Yep. Wild type bettas usually can coexist with each other pretty well. As you can see they still get manly and gape at each other as well as just plain getting rude. But you usually only end up with a few ripped fins and hurt feelings in the end. 

Here are my two boys fussing over the breeding rights of the lady. All show. little blurry, sorry. The lights were off and this was with flash.


----------



## cynsnn (Nov 21, 2014)

That is so cool that u can home a group of them! I'm going to research these beautys some more, they are pretty cool! Can u keep them in a 10gl or do u have to have a 30 or better? I'm just starting out (or so it feels) after 20+ years of not doing it right, I did have the wc's right though so I did some of it correct. Anyway I'm just learning about plants, and I know that it takes patience, but it's hard! lol


----------



## majerah1 (Oct 29, 2010)

A 20 gallon for a pair would be preferred.
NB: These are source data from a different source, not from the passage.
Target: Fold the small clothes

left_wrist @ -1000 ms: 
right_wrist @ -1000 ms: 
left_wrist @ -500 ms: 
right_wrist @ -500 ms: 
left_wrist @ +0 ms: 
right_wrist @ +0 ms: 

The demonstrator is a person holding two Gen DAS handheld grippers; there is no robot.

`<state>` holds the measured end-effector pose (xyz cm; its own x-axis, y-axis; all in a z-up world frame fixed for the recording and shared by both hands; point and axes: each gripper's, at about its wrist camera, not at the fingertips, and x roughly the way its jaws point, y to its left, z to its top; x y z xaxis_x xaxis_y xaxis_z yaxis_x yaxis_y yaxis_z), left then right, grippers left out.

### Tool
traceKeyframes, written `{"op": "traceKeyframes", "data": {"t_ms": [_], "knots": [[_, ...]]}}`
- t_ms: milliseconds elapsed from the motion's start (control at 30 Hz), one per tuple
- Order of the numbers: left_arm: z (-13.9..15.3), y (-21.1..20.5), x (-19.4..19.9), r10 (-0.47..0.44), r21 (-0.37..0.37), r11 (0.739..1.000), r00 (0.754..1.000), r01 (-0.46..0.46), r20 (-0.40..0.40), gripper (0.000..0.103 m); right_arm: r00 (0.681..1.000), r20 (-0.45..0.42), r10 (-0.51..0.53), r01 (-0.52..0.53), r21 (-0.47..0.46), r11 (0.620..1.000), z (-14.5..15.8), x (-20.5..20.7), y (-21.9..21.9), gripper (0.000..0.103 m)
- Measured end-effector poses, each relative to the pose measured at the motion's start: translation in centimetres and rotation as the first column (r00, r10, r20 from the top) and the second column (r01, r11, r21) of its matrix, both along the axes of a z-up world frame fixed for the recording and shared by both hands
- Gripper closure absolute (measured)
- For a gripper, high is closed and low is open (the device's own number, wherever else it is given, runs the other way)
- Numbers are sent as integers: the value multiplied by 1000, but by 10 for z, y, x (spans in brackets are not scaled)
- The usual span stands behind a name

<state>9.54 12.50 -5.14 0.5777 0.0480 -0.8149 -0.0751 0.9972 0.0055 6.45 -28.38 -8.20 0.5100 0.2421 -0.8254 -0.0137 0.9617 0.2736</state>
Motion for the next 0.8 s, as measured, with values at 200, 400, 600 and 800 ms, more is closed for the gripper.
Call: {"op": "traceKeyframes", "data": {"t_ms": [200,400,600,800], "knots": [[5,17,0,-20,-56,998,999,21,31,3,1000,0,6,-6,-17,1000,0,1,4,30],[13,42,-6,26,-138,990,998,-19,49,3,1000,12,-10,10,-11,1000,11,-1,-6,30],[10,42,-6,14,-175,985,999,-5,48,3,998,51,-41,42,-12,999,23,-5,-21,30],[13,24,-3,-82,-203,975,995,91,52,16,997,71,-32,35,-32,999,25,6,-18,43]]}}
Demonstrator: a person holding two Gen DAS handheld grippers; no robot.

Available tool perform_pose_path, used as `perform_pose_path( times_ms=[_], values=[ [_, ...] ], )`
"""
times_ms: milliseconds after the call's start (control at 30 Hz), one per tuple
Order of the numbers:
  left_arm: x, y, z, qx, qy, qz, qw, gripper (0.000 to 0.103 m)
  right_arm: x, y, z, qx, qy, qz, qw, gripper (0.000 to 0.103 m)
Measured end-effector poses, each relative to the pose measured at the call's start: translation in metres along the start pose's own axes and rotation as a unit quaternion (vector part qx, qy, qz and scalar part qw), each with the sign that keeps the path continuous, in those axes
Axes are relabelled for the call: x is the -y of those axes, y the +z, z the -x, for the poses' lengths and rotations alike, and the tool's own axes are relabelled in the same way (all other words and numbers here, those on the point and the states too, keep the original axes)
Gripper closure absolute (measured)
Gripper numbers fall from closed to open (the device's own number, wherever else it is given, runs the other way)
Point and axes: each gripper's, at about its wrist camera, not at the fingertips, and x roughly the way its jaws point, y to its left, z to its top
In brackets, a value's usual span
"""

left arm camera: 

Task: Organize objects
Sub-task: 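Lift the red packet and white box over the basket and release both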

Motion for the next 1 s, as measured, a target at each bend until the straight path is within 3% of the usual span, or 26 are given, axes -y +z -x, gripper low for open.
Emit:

These guys can get a nice size so the extra space is welcomed. A small group could happily live in a 29 gallon. Tight fitting lids are a must. They jump. Well. And accurately. 

They are some of the most personable fish you will ever own though. Aquatic puppy dogs. Easy to care for and easy to breed.

Let me add that if you are interested in some, I know a breeder in Cleveland TN so you would have someone fairly local. She has... other wilds too, just in case you are interested !


----------